Regarding Cyberdelia, our Hackers party that was the inspiration for this project: we'd love to continue throwing that party once a year or so, but we had to skip it in 2018 because we were unable to find a sponsor for it. The party has a lot of expensive overhead, and in 2017 we were able to cover costs by making it be someone's official RSA / B-Sides after party. That went great!

But in 2018, sadly, that company dropped out. Their lawyers told they that they can't sponsor anything that involves alcohol, so their after-party had to be held somewhere that you can't get a drink at all. (Yeah, I don't get it either.)

If you love Hackers as much as we do and you'd like to see Cyberdelia happen again, see if you can get your corporate overlords to kick in some sponsorship money the next time you're in town for a trade show or product release or something.

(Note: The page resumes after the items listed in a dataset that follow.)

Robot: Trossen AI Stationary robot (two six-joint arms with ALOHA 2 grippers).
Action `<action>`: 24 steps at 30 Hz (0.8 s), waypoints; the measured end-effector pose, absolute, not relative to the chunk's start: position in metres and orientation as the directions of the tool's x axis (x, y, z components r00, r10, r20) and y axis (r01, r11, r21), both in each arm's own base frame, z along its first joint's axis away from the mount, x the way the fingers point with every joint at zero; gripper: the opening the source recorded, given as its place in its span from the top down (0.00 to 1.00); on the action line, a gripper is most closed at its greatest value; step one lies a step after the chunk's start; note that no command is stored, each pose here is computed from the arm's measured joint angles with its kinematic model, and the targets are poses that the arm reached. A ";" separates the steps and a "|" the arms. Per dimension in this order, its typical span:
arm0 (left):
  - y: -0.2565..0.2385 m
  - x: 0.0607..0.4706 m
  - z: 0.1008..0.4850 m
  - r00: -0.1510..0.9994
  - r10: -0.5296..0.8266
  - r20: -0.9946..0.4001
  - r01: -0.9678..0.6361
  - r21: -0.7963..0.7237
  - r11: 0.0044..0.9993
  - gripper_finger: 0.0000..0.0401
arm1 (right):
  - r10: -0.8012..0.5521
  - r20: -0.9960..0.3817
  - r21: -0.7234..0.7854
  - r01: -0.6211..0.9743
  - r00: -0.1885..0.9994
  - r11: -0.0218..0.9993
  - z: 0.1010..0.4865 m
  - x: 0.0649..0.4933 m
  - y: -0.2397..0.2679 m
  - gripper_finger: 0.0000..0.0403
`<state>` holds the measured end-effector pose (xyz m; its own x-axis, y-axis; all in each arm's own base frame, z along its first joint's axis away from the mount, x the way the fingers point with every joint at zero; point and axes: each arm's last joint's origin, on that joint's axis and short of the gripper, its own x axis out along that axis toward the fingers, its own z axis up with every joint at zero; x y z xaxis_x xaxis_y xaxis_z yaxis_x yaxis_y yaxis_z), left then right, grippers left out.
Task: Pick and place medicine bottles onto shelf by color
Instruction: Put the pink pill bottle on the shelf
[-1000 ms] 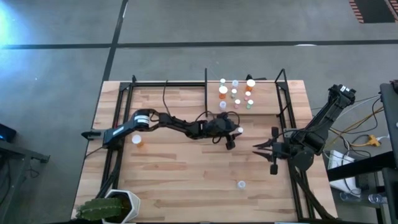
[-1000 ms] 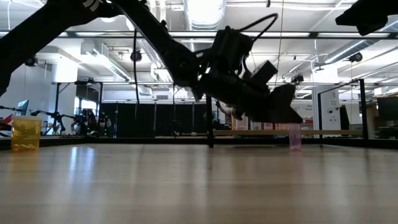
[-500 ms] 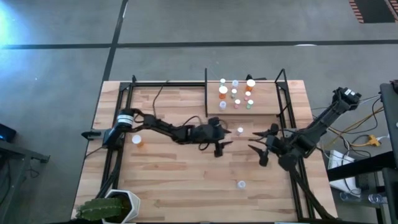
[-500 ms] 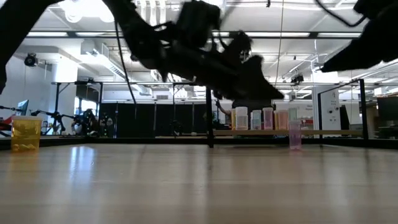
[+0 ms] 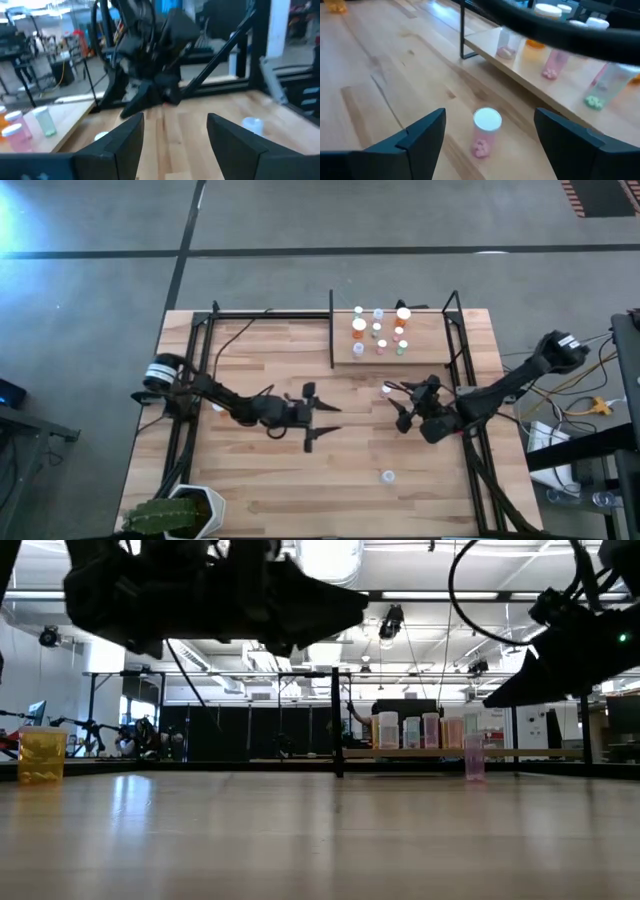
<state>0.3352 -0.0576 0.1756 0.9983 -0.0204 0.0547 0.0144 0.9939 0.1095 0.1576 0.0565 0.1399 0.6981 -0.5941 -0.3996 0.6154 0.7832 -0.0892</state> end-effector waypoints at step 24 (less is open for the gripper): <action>-0.055 0.322 0.171 0.996 0.000 0.093 -0.010 0.098 0.995 0.50 | -0.654 -0.418 -0.116 0.677 0.630 0.727 0.095 0.184 0.044 0.40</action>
<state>0.3218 -0.0549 0.1710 0.9956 0.0004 0.0934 -0.0097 0.9951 0.0984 0.1838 0.0436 0.0953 0.6305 -0.6538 -0.4184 0.6768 0.7270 -0.1160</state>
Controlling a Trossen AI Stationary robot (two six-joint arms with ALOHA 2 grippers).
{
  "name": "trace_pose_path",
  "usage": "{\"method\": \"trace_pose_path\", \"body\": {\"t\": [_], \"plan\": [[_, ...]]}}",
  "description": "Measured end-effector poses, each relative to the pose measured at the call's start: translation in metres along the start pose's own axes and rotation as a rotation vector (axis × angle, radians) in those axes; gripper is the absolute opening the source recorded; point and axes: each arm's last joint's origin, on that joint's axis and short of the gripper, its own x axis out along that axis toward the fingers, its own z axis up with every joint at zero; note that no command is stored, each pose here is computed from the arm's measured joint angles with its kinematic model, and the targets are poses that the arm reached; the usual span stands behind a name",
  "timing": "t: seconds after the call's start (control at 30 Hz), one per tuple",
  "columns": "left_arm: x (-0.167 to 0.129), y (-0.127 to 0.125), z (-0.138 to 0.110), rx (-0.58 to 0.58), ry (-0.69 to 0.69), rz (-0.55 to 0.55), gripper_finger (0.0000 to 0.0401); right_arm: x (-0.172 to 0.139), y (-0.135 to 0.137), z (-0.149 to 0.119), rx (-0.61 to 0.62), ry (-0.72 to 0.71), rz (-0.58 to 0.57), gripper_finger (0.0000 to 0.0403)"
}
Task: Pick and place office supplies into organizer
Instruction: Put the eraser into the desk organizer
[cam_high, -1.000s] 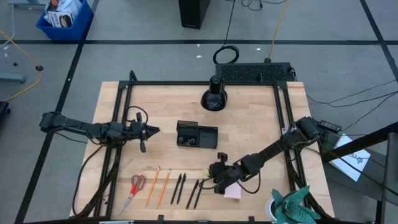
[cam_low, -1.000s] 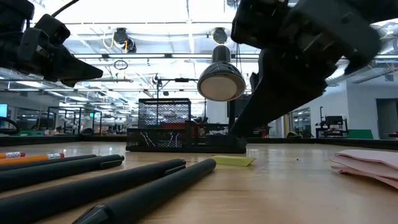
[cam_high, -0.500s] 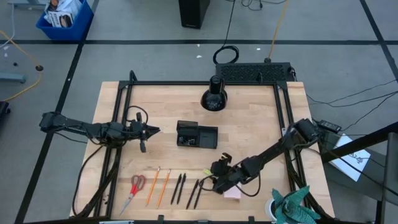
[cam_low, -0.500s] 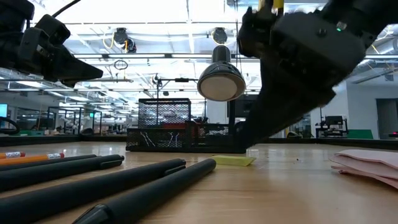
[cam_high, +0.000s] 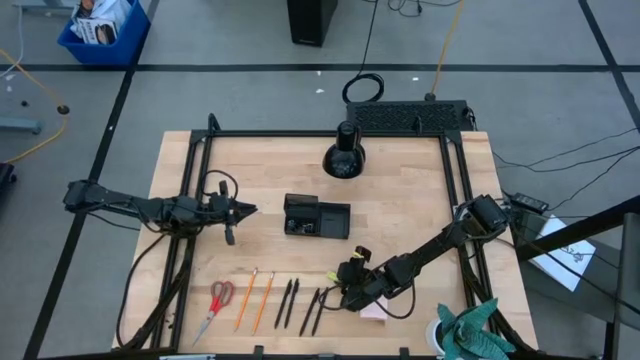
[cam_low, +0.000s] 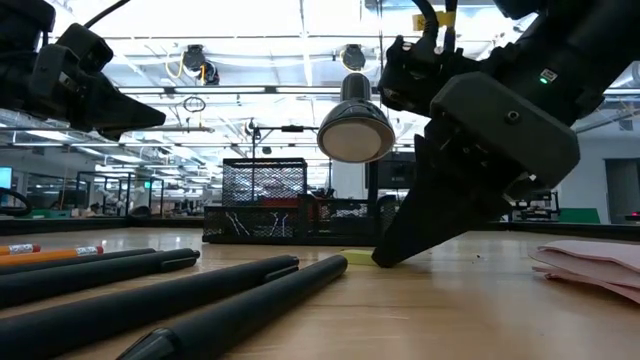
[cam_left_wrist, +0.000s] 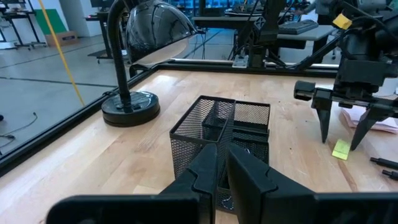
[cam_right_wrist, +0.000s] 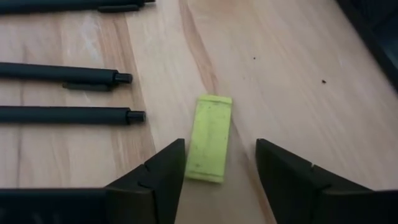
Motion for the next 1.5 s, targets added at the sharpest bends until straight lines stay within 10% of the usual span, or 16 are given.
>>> {"method": "trace_pose_path", "body": {"t": [0.53,1.5], "plan": [[0.0,0.0,0.0,0.001,0.0,0.0,0.0042,0.002,-0.007,-0.01,-0.295,0.15,0.035,0.0078],[0.0,0.0,0.0,0.002,-0.001,0.0,0.0042,-0.028,-0.012,0.028,-0.273,-0.141,0.116,0.0076]]}}
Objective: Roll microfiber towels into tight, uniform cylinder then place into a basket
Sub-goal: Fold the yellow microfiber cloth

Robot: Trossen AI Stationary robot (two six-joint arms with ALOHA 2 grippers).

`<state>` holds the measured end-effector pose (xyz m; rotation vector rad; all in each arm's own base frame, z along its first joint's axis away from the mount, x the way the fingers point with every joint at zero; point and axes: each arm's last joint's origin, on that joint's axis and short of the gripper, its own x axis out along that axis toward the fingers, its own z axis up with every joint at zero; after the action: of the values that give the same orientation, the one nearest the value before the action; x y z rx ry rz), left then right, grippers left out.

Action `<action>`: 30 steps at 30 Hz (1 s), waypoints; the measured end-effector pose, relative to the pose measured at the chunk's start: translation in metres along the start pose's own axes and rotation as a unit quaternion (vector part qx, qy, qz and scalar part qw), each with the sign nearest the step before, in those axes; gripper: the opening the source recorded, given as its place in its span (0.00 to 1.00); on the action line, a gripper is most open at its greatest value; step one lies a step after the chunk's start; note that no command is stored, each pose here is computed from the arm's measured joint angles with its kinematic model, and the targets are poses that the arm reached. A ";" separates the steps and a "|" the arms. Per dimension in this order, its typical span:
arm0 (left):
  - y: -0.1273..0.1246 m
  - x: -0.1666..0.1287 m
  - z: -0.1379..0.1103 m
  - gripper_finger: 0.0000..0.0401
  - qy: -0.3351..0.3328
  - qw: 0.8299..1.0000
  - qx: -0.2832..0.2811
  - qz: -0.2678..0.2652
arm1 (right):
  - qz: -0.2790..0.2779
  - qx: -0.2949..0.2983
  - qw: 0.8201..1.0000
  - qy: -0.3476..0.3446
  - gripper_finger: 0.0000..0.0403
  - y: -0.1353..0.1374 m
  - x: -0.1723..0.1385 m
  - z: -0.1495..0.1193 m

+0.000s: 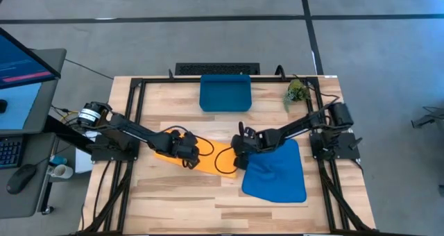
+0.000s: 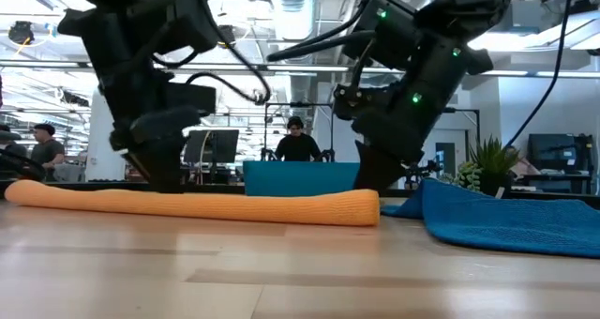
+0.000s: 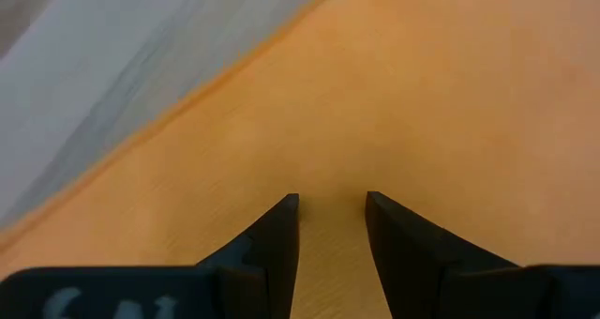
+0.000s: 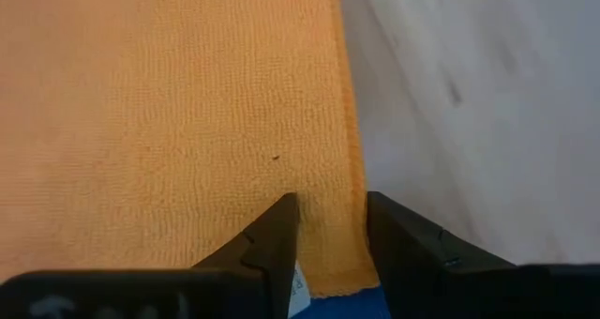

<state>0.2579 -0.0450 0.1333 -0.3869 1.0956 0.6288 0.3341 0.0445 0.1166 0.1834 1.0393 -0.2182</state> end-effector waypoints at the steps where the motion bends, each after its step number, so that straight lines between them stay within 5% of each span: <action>1: 0.002 0.000 -0.001 0.29 0.005 1.000 -0.008 0.013 | 0.010 0.017 1.000 0.007 0.37 0.001 -0.001 0.000; 5: 0.009 0.000 -0.003 0.29 -0.015 0.998 -0.018 0.065 | 0.043 0.055 0.997 0.029 0.35 0.008 -0.003 -0.004; 14: 0.010 -0.001 0.005 0.29 -0.085 0.991 -0.003 0.102 | 0.090 0.017 0.994 0.062 0.33 0.024 -0.029 0.017; 21: -0.005 -0.006 0.003 0.29 -0.021 1.000 0.001 0.013 | 0.017 -0.031 0.999 -0.011 0.32 0.035 -0.080 0.017; 30: 0.011 0.008 0.000 0.29 -0.016 0.997 -0.068 0.022 | -0.034 -0.062 0.995 -0.075 0.32 0.060 -0.128 -0.003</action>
<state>0.2533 -0.0343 0.1260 -0.4696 1.0364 0.7484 0.2848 0.1147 0.2285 0.0177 0.9067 -0.2253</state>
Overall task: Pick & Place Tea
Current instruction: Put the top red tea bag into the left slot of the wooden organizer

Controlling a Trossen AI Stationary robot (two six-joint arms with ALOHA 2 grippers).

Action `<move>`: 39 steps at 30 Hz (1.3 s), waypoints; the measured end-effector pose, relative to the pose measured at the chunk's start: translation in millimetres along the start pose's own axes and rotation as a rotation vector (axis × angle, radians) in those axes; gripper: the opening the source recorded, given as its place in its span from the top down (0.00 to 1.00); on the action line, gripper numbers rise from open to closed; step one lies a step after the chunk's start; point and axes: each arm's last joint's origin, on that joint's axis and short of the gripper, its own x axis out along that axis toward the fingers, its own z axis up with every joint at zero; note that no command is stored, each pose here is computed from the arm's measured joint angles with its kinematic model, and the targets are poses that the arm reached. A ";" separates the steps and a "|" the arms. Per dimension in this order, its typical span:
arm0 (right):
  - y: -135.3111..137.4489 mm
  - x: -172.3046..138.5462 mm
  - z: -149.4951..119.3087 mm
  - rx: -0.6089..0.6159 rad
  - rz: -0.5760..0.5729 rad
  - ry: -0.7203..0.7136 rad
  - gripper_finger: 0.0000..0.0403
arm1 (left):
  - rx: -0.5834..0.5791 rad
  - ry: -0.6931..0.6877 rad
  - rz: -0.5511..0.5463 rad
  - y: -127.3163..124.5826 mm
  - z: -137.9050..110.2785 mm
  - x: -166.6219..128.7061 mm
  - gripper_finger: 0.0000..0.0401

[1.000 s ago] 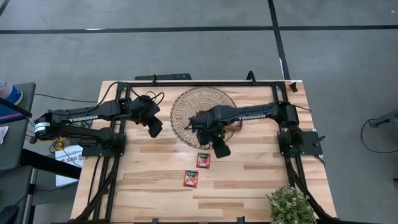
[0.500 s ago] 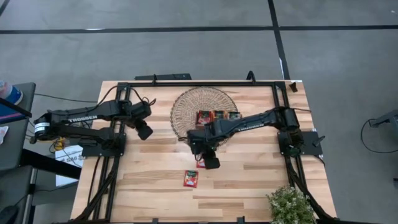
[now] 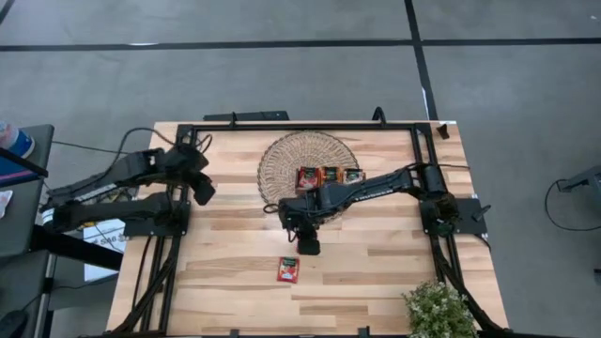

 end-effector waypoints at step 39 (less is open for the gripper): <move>-18.0 35.8 -25.7 0.198 0.030 0.115 0.55 | 0.048 -0.687 -0.559 8.5 -36.5 -84.3 0.87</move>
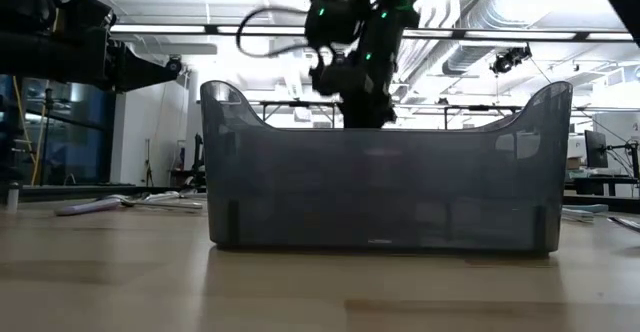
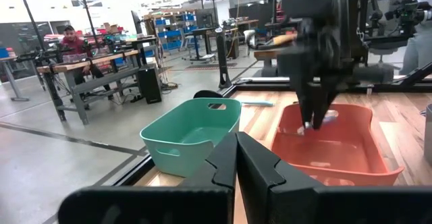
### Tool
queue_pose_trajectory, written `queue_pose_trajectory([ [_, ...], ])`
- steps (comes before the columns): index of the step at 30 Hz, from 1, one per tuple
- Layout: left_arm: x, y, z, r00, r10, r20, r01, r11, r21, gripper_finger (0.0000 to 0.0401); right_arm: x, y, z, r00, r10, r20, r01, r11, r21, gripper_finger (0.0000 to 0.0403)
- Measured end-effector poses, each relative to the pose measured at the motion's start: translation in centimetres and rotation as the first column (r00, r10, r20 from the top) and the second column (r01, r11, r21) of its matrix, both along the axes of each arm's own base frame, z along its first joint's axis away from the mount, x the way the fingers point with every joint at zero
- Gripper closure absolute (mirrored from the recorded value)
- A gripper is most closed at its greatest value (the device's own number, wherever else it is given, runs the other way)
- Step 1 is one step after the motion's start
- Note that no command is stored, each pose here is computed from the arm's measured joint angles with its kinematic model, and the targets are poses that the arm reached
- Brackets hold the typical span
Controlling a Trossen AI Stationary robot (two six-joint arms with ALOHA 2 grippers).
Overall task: Sort silverware by color (type)
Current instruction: Put the top right violet spoon into the orange bin, then put the middle left white patterned spoon into the black bin
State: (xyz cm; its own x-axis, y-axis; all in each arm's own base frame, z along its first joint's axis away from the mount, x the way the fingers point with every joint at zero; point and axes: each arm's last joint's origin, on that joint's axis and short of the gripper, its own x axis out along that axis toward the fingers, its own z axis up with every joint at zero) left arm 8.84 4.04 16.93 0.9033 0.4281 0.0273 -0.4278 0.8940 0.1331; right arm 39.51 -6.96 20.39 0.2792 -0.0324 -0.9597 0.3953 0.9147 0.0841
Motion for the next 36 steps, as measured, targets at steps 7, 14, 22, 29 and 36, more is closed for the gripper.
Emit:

Eclectic events like this are what we specialize in at DNA Lounge, but while such things make great art, they rarely make money. If you'd like to help us keep doing this sort of thing, please join the DNA Lounge Patreon!

Post Post Script: 2020:

We were able to bring back Cyberdelia one more time, in 2020 for the 25th anniversary of Hackers! And it was epic. I largely rebuilt the payphone's innards for that. The basic design remained the same, except that I re-built the handset, and used different audio hardware. A few details are on my 2020 blog post about it.

Also we have Cyberdelia posters for sale!

Join our Patreon, and hack the planet.

Post Post Post Script: March 261st, 2020:

The keypad had gotten a little flaky: stuck keys and such. I tried cleaning and adjusting it with little luck, so I just ordered a new one from, and while I was at it, I replaced the USB controller. Rather than jumping through the hoops necessary to Frankenstein the microcontroller from an existing USB keypad onto it, I built a new controller using a Teensy 2.0. It was trivial to drive it with a combination of the Arduino USB Keyboard library and the Adafruit keypad matrix decoder library.